After years of sometimes sporadic work, the restoration of the synagogue in Čáslav is nearing full completion. The building, which is owned by the Prague Jewish community, already functions as a Jewish cultural center focusing on Jewish heritage, history, and commemoration.
To raise the funding for the final touches, the Dr. Dagmar Lieblova Foundation, which manages the synagogue and has overseen the restoration work since 2021, launched a crowd-funding campaign on December 25 and within a week had raised more than 10 percent of the goal. It says that the amount of funding needed for the final stage amounts to 600,000 Czech crowns, or approx. €24,500.
The funds, it said, will go toward the repair and restoration of windows, wooden entrance doors, and stone elements of the interior and exterior decoration.
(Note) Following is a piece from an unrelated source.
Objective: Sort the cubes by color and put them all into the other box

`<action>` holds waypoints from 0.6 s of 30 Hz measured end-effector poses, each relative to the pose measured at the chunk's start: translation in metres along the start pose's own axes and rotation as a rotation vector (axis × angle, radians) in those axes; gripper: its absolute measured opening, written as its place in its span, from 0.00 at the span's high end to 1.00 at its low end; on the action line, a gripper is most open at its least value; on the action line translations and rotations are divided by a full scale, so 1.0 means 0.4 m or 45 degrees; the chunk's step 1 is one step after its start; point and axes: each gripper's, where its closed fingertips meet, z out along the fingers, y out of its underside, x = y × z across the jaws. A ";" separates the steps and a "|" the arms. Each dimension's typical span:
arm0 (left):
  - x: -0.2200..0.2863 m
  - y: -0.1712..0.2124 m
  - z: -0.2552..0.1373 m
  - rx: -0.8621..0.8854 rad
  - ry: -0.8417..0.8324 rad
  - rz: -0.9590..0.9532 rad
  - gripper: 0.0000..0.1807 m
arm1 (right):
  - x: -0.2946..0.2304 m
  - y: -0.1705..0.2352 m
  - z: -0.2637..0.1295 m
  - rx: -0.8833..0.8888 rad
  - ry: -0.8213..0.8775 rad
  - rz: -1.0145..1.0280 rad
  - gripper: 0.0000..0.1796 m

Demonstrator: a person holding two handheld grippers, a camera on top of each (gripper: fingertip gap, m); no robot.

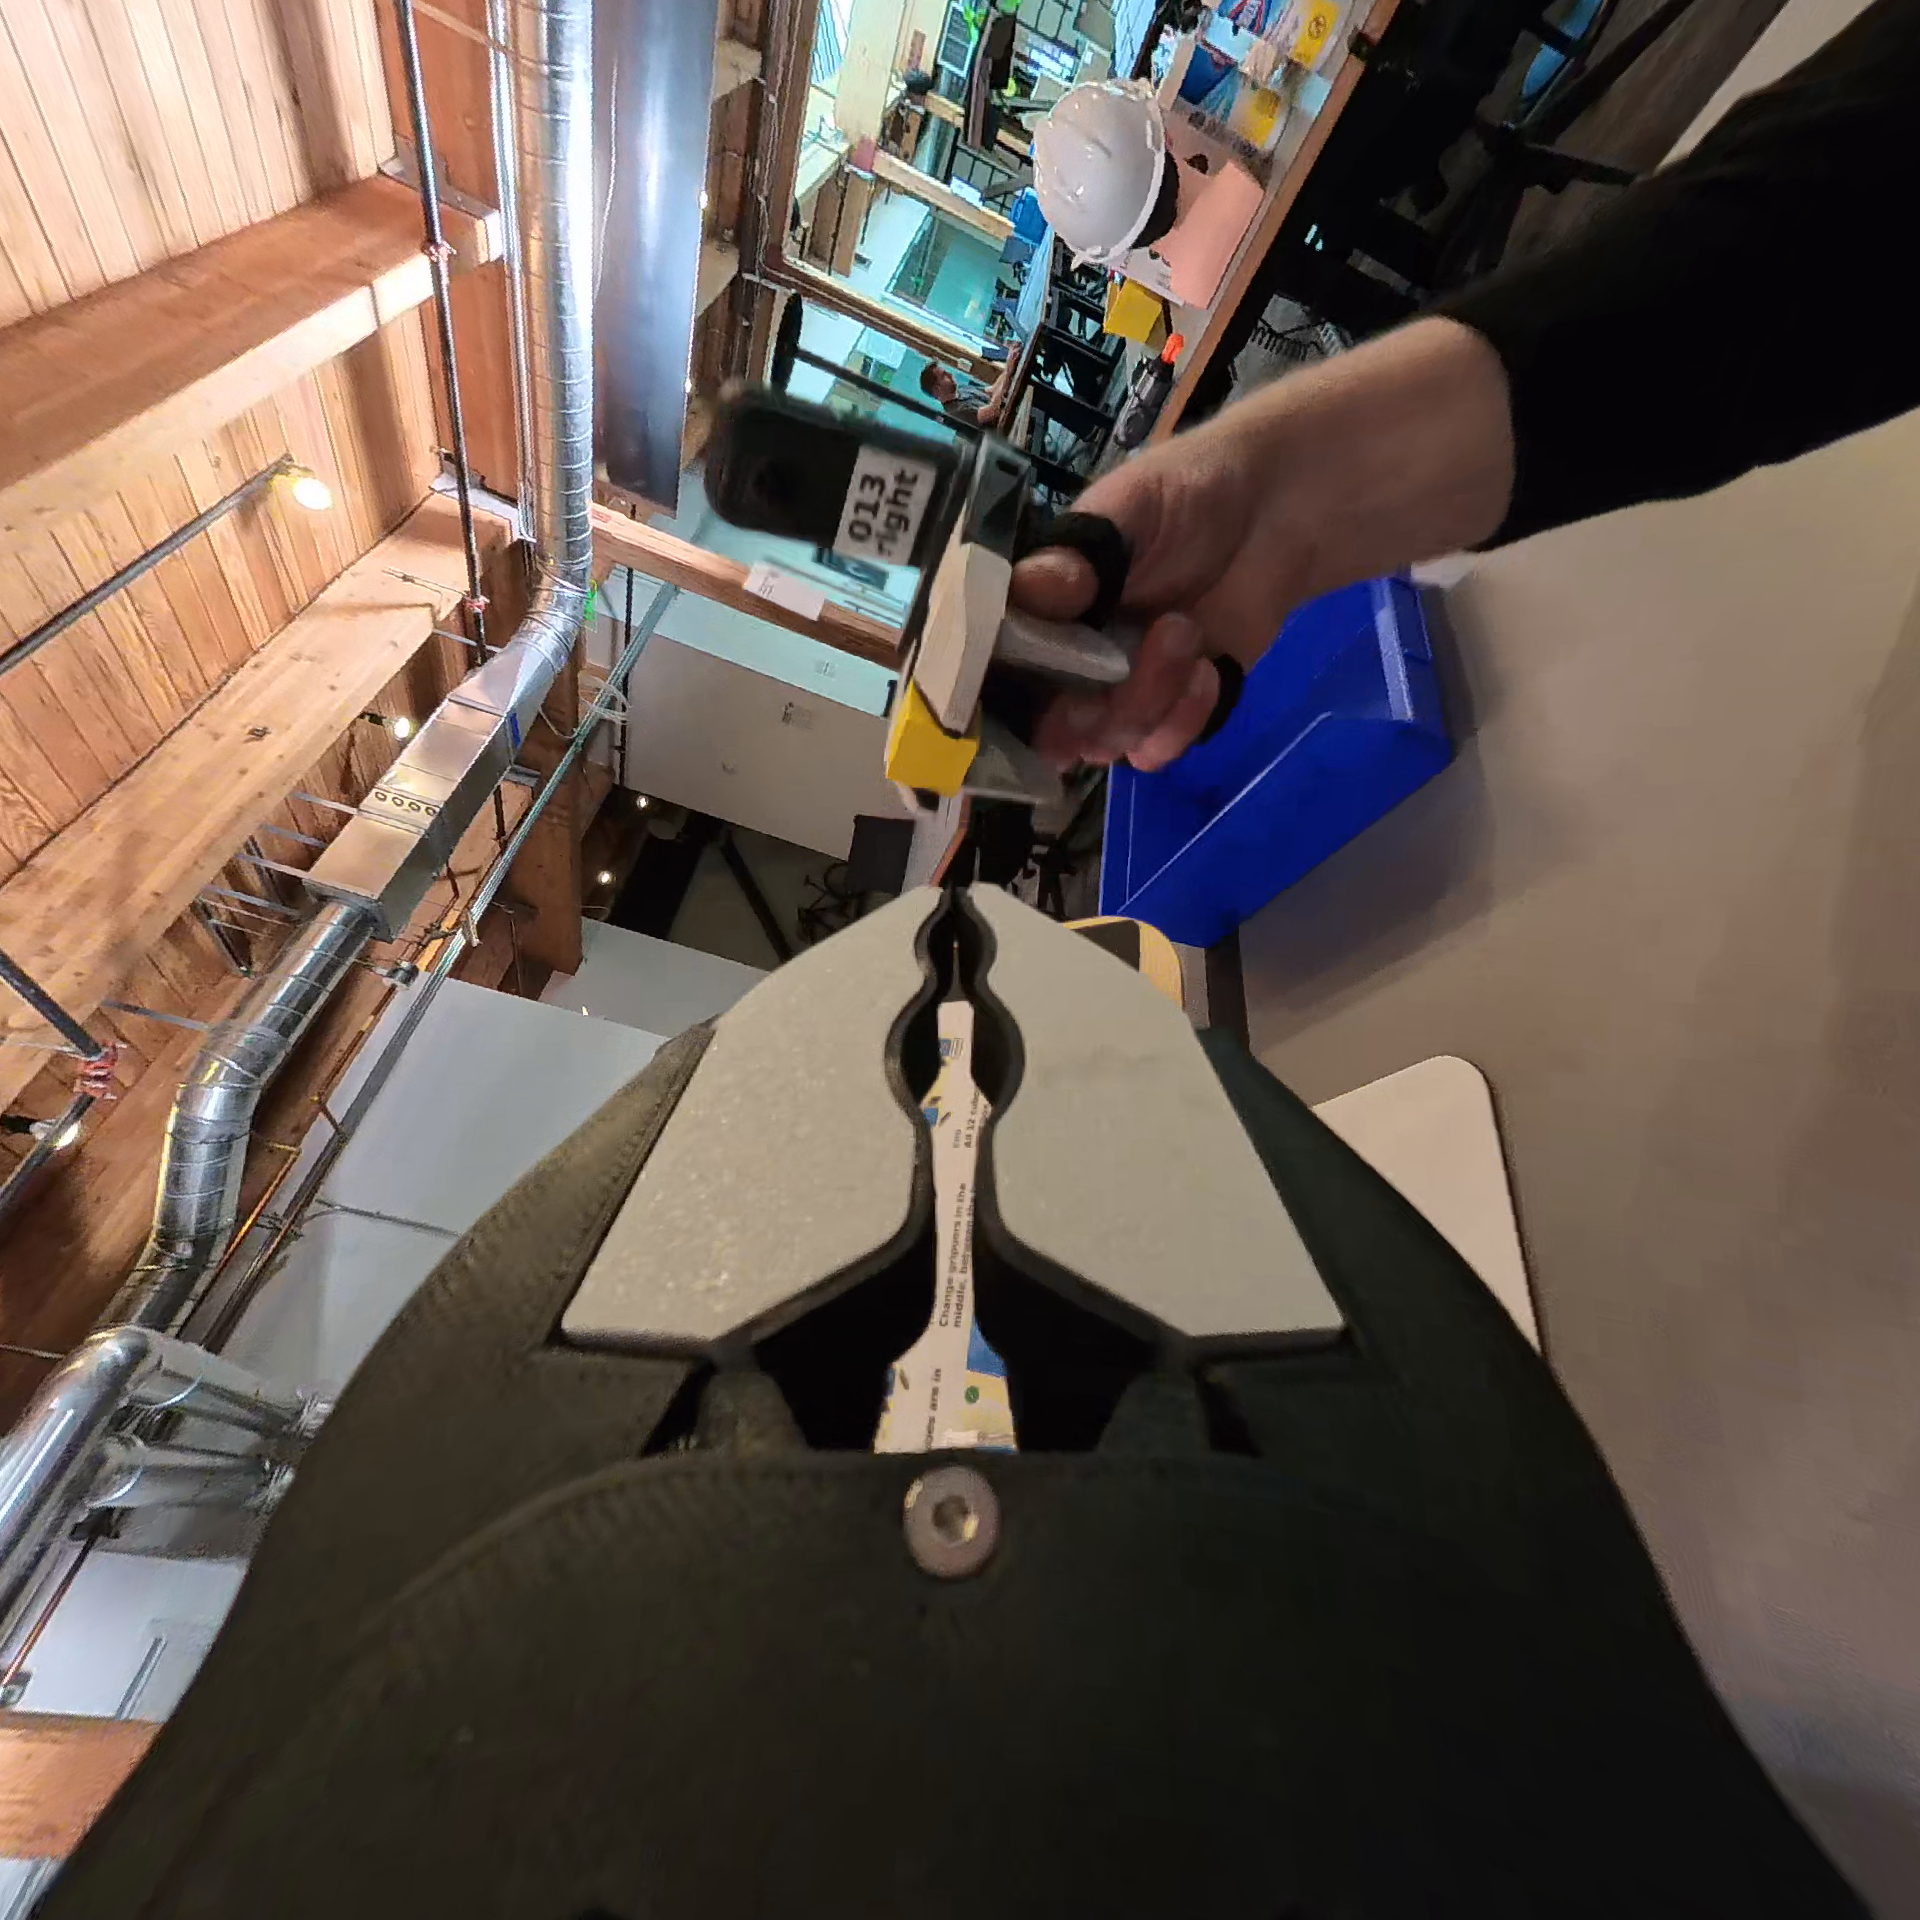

This, it said
will preserve the building’s unique heritage value. At the same time, this will facilitate social and cultural use and increase the tourist attractiveness of the monument. Completion of this phase of repairs is necessary both for making the synagogue fully accessible to the public as a unique monument of European importance, and also as a multifunctional space with an auditorium for organizing artistic, especially musical, literary and exhibition projects.

The Synagogue, with a distinctive tall, horseshoe arch over the central portal and a painted coffered ceiling, was built in 1899 and designed by the noted Viennese architect Wilhelm Stiassny, who designed several other synagogues in central Europe including the ornate Jubilee synagogue in Prague.
It was used a warehouse during and after World War II, and later served as the town gallery. Restituted to Jewish ownership in the 1990s, it underwent several phases of restoration over the years. The World Monuments Fund provided grants to the project in the early 2000s. Among other things, the facade was fully restored; the roof, ceiling, and windows were repaired or replaced (including the central round window with the Star of David motif); the interior was cleaned and decorative painting restored.
Work overseen by the Dagmar Lieblova Foundation began in the autumn of 2021, after the Foundation made an agreement with the Prague Jewish community. It has included the installation of a new electrical system and underfloor heating to enable the building to be used year-round, and restoration of the colourful coffered ceiling.
The Foundation was established in 2019, in memory of Dagmar Lieblova, a Holocaust survivor from Kutna Hora, near Čáslav, who died in 2018, aged 88. For decades she educated about the Holocaust and spoke about her experiences in Terezin, Auschwitz, and Bergen-Belsen, and supported commemorative initiatives in the region and elsewhere.
In addition to the restoration of the synagogue, the Foundation sponsors other Jewish heritage and commemorative activities in the Kutna Hora region.